# What subtrate in Bulk



## bigstick120 (May 23, 2005)

I personally wouldnt mix it, if you want cheap soilmaster select comes to mind, I would guess you would need about 3 bags at 15-20 dollars a bag. If you want a true plant substrate ADA aquasoil is what you are looking for, but you may have sticker shock if you are looking to do it on the cheap!


----------



## CrazyMidwesterner (Oct 19, 2006)

*Soilmaster*

I just purchased two 50 lbs bags of soilmaster at Lesco for 20 bucks for the two. I have a standard 75 gallon tank and barely used one bag and that is with the substrate about 6" in a few spots. Three bags sounds about right for you. Eco complete as most other plant substrates are ridiculously expensive in comparison. One warning though soilmaster is seeming to drop some peoples PH. I would do some research and search soilmaster on these threads. If you do your research and want to go that route you can go to www.lesco.com and find a store near you. It's actually like a farm implement store. Soilmaster wasn't initially intended for aquariums. The product is actually called pro league soilmaster select. When I bought it from the store the guy knew what I was buying it for and said everyone has been buying it for their aquarium. So either there are a lot of cranky fish tank owners out there or the stuff in pretty good. I'll post more as soon as I get my tank running.:icon_mrgr


----------



## MOsborne05 (Jan 7, 2007)

I just got the Soilmaster Select Red last week, and so far my plants seem to like it. I put a thin layer of peat underneath it, and just used root tabs under my crypts and vals. I have a 38 gallon tank, and only used about half a bag and its about 4-6" deep. It is alot lighter than I expected though, kind of a salmon color. If you want something dark, you might want to check out the charcoal color. Here's an article about it http://www.plantedtank.net/articles/Soilmaster-Select-Substrate/26/


----------



## tha_beeg (May 16, 2006)

ada cost me around $200 for my 75, but im expecting some leftovers


----------



## crazy loaches (Sep 29, 2006)

When I figured out the prices, Eco actually costs very slightly more than Aqua Soil, using online prices (cheapest I could find).


----------



## bharada (Mar 5, 2004)

crazy loaches said:


> When I figured out the prices, Eco actually costs very slightly more than Aqua Soil, using online prices (cheapest I could find).

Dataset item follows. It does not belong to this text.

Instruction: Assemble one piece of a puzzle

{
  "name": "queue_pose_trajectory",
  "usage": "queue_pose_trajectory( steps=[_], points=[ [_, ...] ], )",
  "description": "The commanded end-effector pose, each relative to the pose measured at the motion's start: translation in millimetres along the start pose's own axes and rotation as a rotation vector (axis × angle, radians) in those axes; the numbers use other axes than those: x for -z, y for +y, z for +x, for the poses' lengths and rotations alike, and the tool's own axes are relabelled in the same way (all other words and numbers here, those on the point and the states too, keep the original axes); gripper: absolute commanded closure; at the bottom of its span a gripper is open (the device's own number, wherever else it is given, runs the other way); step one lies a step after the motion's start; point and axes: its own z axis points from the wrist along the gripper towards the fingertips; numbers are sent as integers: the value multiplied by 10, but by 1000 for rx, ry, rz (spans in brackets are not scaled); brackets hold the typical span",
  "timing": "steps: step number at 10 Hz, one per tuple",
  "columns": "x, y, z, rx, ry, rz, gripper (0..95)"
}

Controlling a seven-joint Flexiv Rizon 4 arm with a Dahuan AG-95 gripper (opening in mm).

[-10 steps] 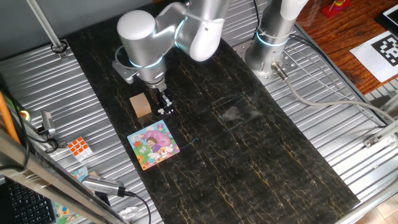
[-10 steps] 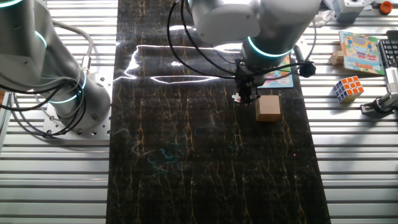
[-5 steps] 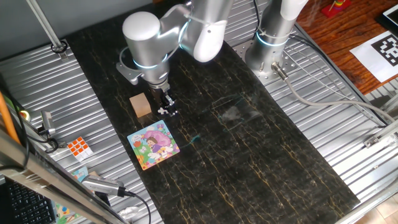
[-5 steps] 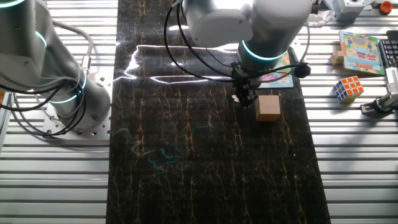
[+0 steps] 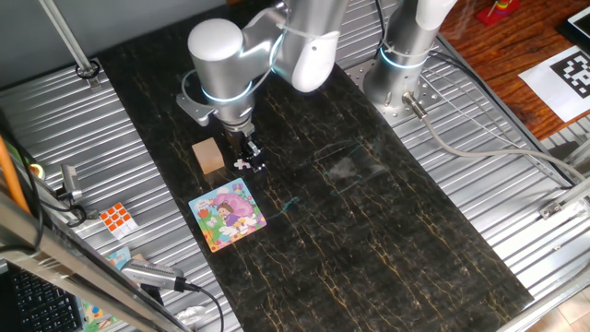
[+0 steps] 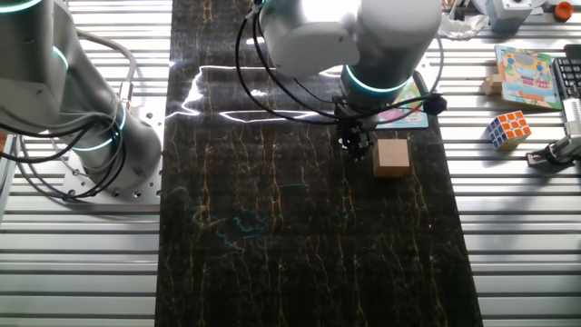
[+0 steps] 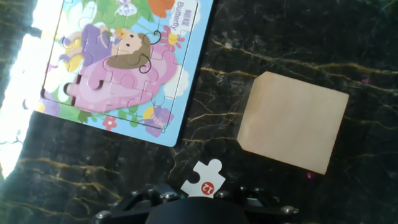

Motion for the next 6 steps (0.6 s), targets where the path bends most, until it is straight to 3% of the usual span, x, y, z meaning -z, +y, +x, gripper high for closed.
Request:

That's not uncommon. For the price, ADA AquaSoil has a lot more volume than Flourite and Eco, so you need less bags of it.

Back to addressing the OP. With Soilmaster Select, be advised that it (and the aquariumplants.com substrate) seem to buffer the water quite a bit, taking KH from 10+ down to 0 in a matter of days.

A similar material to the Soilmaster Select is Turface Pro League. It too is a fracted clay material originally sold as a moisture absorbant for sports fields, but it's pretty much inert and won't measurably affect your water chemistry. Like the SMS it can be bought for about $12/50# bag.

I used about 75# of Turface in my 120g tank, creating a front-to-back slope of about 6" down to 3"


----------



## mistergreen (Dec 9, 2006)

or you can use garden soil & gravel...
125 gallon Walstad Natural Planted Tank

it's can last years and does well for rooted plants.. it's just ok for floating plants.


----------



## CrazyMidwesterner (Oct 19, 2006)

I just used pros choice soilmaster select and it did lower my PH and KH but not by an unacceptable amount. I already had very hard water and very high pH. If anything it seemed to bring it into the Ideal area. Obviously a lower KH isn't good but I don't beleive it lowered it enough to worry about. I'm just using cheapy hobby test kits and comparing it with my regular tap water. The water has been in my tank for about 7 days, and I washed the substrate extremely well.


----------



## Blacksunshine (Oct 11, 2006)

SMS. forget Eco. I used to like eco but you don't get 20Lb worth when you buy the 20lb bag. you get about 12lb of substrate and 8lb of water and twigs. since you already have the Eco I would just add some SMS to suppliment it and keep the same color.
you could go ADA but personally I don't see the need when you have much cheaper and effective substrates avalible.


----------



## Shadow (Sep 19, 2006)

Oh I forgot it also looking for something that is not sharp. I have Kuhli loaches, MTS and might add Cory cats.

And MUST be good fertilization for my plants as Im looking at adding some very needy plants. Along with my swords and lace leaf


----------



## Rex Grigg (Dec 10, 2002)

You will need to add macros unless you are going to go with a low tech dirt based tank (not a good idea with loaches IMHO).


----------